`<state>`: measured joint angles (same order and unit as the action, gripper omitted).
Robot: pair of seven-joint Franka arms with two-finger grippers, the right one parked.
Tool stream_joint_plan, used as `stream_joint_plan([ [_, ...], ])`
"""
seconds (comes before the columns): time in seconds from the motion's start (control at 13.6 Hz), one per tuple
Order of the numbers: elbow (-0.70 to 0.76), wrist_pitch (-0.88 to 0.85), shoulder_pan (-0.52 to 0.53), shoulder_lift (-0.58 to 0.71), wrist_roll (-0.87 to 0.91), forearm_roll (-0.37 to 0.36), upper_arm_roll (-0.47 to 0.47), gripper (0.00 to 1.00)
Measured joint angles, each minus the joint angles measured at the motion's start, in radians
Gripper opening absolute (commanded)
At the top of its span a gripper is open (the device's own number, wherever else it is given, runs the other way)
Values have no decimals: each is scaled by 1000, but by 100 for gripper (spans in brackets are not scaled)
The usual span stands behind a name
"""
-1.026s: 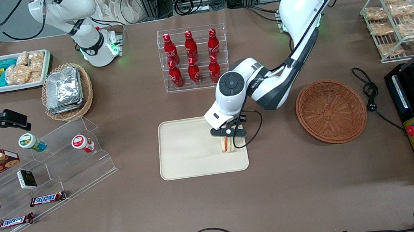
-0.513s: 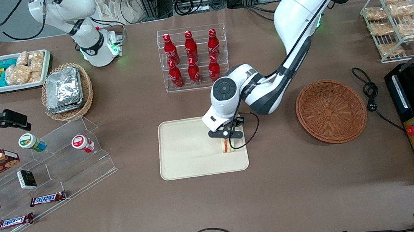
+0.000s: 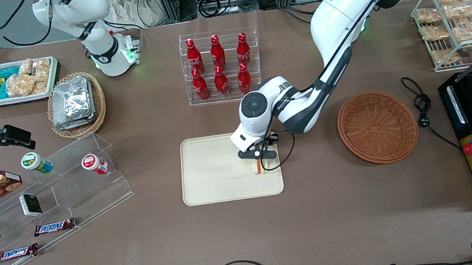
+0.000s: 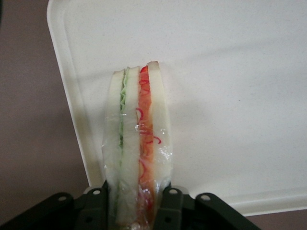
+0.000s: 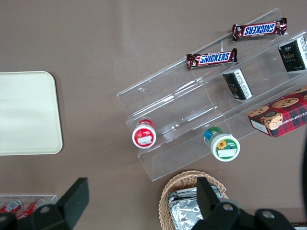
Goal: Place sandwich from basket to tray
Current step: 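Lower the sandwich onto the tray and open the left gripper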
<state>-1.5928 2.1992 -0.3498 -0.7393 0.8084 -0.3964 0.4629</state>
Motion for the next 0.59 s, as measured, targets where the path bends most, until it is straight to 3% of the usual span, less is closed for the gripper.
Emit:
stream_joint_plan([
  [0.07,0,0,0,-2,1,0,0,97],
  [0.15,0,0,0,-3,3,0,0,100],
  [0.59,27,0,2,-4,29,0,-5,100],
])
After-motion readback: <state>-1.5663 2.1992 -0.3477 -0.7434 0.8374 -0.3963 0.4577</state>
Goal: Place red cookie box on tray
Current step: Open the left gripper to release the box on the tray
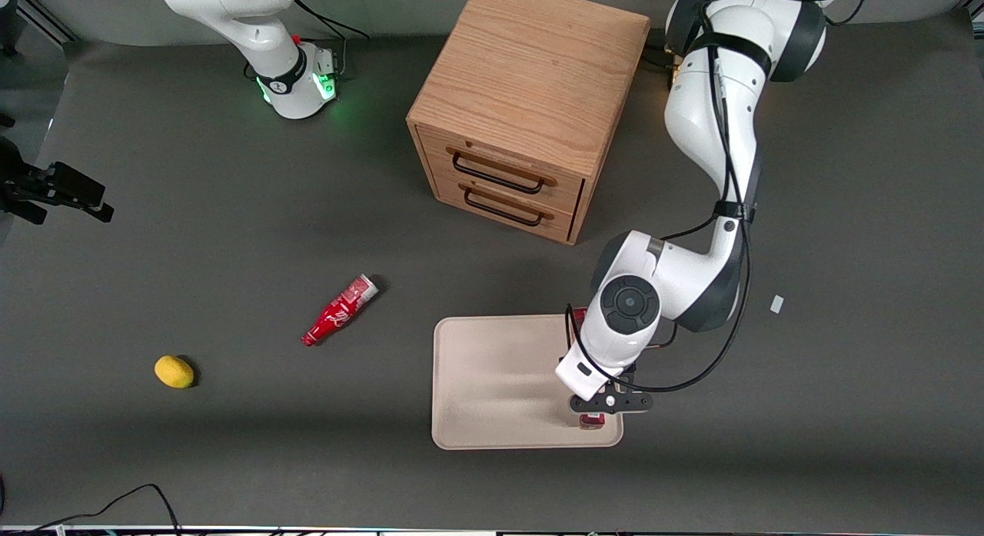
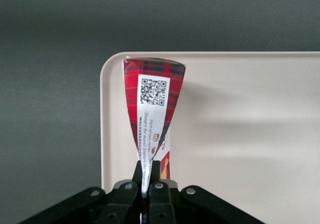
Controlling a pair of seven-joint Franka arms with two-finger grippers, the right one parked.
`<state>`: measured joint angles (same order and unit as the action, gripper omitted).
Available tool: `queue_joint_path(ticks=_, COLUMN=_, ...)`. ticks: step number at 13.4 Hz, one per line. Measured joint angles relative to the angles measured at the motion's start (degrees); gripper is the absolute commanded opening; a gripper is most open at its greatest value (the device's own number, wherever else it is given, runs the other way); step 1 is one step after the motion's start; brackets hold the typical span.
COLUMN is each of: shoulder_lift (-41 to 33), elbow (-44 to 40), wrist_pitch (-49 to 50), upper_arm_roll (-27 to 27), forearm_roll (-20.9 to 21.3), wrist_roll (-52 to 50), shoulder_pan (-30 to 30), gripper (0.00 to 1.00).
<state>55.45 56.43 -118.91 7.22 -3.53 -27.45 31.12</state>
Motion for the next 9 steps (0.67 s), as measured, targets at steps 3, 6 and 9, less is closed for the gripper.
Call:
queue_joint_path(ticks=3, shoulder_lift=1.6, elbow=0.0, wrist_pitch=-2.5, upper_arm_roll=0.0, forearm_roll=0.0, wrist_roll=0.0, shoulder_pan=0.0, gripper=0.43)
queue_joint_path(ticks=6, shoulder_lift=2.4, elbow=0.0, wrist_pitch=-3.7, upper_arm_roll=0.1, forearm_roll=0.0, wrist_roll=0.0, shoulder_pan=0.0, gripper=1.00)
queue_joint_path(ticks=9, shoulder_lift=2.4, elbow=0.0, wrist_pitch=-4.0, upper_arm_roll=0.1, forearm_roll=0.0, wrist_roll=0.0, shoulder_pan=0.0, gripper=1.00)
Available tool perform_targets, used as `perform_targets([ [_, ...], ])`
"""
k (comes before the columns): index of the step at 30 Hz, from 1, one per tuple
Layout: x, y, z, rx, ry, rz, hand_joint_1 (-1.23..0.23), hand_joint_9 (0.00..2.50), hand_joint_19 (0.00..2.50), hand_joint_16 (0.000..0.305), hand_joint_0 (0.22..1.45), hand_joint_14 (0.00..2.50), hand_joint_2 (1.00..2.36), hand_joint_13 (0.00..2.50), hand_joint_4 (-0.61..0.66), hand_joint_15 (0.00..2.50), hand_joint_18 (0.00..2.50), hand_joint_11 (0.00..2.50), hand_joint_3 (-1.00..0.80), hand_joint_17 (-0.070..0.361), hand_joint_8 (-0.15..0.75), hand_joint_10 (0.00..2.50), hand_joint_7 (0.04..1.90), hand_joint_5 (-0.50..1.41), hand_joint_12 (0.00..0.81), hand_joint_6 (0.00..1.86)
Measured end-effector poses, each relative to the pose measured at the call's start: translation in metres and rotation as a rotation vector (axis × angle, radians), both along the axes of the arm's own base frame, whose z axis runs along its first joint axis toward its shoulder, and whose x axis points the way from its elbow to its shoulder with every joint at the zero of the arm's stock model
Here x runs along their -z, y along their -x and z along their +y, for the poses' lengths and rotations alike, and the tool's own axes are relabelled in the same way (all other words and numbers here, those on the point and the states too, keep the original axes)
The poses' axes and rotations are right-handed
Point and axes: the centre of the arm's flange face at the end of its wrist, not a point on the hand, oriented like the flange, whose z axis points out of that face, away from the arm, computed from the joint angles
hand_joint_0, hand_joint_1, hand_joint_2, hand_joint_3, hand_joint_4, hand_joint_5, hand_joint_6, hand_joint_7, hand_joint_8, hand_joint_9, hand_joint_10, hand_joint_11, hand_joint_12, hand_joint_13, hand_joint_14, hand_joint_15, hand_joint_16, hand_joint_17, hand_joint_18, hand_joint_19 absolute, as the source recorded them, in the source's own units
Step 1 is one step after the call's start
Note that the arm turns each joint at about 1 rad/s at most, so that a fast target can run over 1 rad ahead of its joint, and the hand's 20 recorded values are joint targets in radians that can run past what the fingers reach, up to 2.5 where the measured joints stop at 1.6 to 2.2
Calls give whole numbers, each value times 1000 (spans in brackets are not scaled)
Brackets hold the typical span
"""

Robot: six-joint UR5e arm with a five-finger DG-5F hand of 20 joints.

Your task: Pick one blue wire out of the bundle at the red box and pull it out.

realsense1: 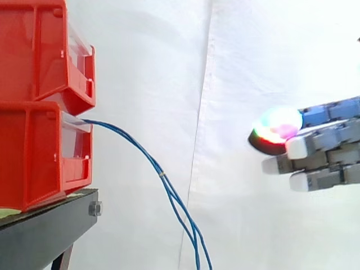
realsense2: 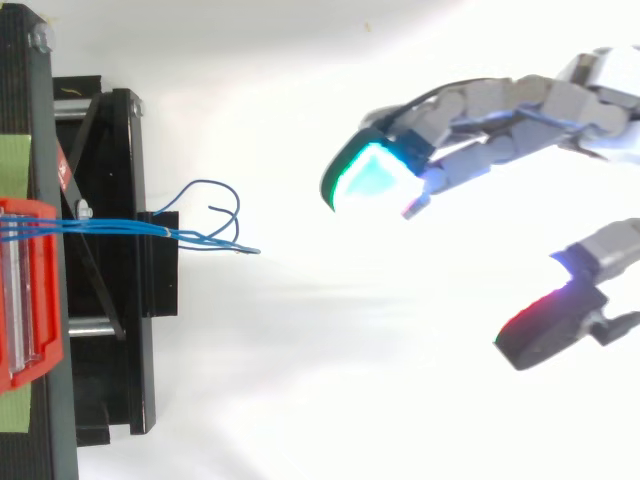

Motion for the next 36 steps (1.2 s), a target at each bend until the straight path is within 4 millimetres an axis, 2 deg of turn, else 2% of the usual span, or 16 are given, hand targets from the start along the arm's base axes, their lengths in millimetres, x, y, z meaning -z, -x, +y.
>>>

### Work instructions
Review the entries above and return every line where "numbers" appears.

### Task answer
Order of the numbers: elbow (-0.70 to 0.76), wrist_pitch (-0.88 to 0.85), shoulder_pan (-0.52 to 0.53), shoulder_lift (-0.58 to 0.71), wrist_roll (-0.87 to 0.91), forearm_roll (-0.37 to 0.36), upper_arm_roll (-0.47 to 0.47), gripper (0.00 to 1.00)
Here x runs along their -z, y along their -x and z along their +y, for the poses' lengths and rotations alike, and the tool's own axes are relabelled in the same way (all other words and numbers here, those on the point and the states too, keep the original axes)
Calls give whole numbers, each value times 1000 (spans in brackets are not scaled)

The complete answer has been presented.